Pulmonary Drug Absorption : In vitro and in vivo investigations of drug absorption across the lung barrier and its relation to drug physicochemical properties

• Main Author: Tronde, Ann
• Format: Doctoral Thesis
• Language: English
• Published: Uppsala universitet, Institutionen för farmaci 2002
• Subjects: Pharmacy; lung; pulmonary; drug delivery; inhalation; drug transport; pharmacokinetics; absorption; bioavailability; drug metabolism; preclinical; rat; in vivo; isolated and perfused lung; Caco-2; nebulization catheter; aerosol; physicochemical; peptide; efflux; FARMACI; PHARMACY
• Online Access: http://urn.kb.se/resolve?urn=urn:nbn:se:uu:diva-2557; http://nbn-resolving.de/urn:isbn:91-554-5373-2

Although, pulmonary drug delivery is a well established means for targeting of drugs to the lungs for the treatment of respiratory diseases as well as for the systemic delivery of volatile anesthetic agents, drug absorption kinetics in the lung have not been subjected to extensive research.
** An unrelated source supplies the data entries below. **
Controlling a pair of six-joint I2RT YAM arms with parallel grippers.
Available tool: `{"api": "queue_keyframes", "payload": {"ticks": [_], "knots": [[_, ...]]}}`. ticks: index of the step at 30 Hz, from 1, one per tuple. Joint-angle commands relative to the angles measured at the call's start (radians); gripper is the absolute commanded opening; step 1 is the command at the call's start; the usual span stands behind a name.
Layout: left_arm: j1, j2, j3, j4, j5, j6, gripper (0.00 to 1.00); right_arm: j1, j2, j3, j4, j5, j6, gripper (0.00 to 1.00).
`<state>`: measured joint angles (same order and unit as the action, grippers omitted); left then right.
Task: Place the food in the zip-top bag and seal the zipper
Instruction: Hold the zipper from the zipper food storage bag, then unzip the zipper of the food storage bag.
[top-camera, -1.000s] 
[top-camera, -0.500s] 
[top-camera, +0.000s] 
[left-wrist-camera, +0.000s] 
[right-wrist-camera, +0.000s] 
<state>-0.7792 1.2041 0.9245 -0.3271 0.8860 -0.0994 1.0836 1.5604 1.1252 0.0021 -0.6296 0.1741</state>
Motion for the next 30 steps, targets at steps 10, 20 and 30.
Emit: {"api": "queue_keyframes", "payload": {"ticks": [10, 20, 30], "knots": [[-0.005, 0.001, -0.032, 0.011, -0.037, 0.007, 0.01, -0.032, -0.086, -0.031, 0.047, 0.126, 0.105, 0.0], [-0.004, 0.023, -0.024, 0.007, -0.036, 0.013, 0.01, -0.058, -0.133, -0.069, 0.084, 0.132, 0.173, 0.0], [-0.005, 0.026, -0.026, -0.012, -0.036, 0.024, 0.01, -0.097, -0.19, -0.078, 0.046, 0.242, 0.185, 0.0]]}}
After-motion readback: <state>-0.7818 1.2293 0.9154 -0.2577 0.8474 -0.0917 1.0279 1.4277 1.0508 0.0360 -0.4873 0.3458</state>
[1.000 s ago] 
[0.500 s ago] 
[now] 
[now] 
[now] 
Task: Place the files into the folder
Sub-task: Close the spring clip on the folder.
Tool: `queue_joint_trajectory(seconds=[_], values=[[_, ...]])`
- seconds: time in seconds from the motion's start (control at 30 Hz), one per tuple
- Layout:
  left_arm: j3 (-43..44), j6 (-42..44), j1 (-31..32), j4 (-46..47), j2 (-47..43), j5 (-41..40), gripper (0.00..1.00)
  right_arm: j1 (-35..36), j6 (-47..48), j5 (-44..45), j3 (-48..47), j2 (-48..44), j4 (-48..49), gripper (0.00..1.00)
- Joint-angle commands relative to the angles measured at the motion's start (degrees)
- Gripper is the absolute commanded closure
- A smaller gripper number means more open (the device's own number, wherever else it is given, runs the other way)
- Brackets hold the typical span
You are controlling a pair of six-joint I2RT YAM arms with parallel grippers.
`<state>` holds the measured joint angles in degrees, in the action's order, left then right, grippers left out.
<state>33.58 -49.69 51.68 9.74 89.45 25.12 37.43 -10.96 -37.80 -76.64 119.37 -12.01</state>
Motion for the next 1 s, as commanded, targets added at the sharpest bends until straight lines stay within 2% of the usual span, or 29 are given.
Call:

The main objective of this thesis was to investigate drug absorption characteristics of the lung barrier, using the isolated and perfused rat lung model and in vivo pharmacokinetic studies in rats. Physicochemically diverse drugs (i.e. atenolol, budesonide, cromolyn, cyanocobalamin, enalapril, enalaprilate, formoterol, imipramine, losartan, metoprolol, propranolol, talinolol, terbutaline, and the tetrapeptide TArPP) were used as model compounds. In connection to these investigations, a nebulization catheter device was successfully adapted and evaluated as a new technique for delivery of defined aerosol doses to the rat lung. In addition, a physicochemical profile of the inhaled drugs on the market worldwide during 2001 was made. The pulmonary first-order absorption rate constant and bioavailability were found to correlate to the drug lipophilicity, the molecular polar surface area, and the apparent permeability of Caco-2 cell monolayers. In contrast to the intestinal mucosa and the blood-brain barrier, the pulmonary epithelium was highly permeable to drugs with a high molecular polar surface area. Accordingly, a small hydrophilic tetrapeptide (oral bioavailability ~0.5%) showed a complete bioavailability after pulmonary delivery to rats in vivo. Regional differences in bioavailability, absorption rate, and first-pass metabolism of the peptide was demonstrated after targeted delivery to different regions of the respiratory tract in rats in vivo. The high pulmonary bioavailability of the efflux transporter substrates losartan and talinolol provides functional evidence for an insignificant role of efflux transporters such as P-glycoprotein in limiting the absorption of these drugs from the rat lung. The results of this thesis demonstrate that the lung efficiently absorbs drugs with a wide range of lipophilicity. The pulmonary route should thus be regarded as a potential alternative for administration of drugs with low oral bioavailability. In addition, drug inhalation present an opportunity to attain a more rapid onset of drug action than can be attained by the oral route.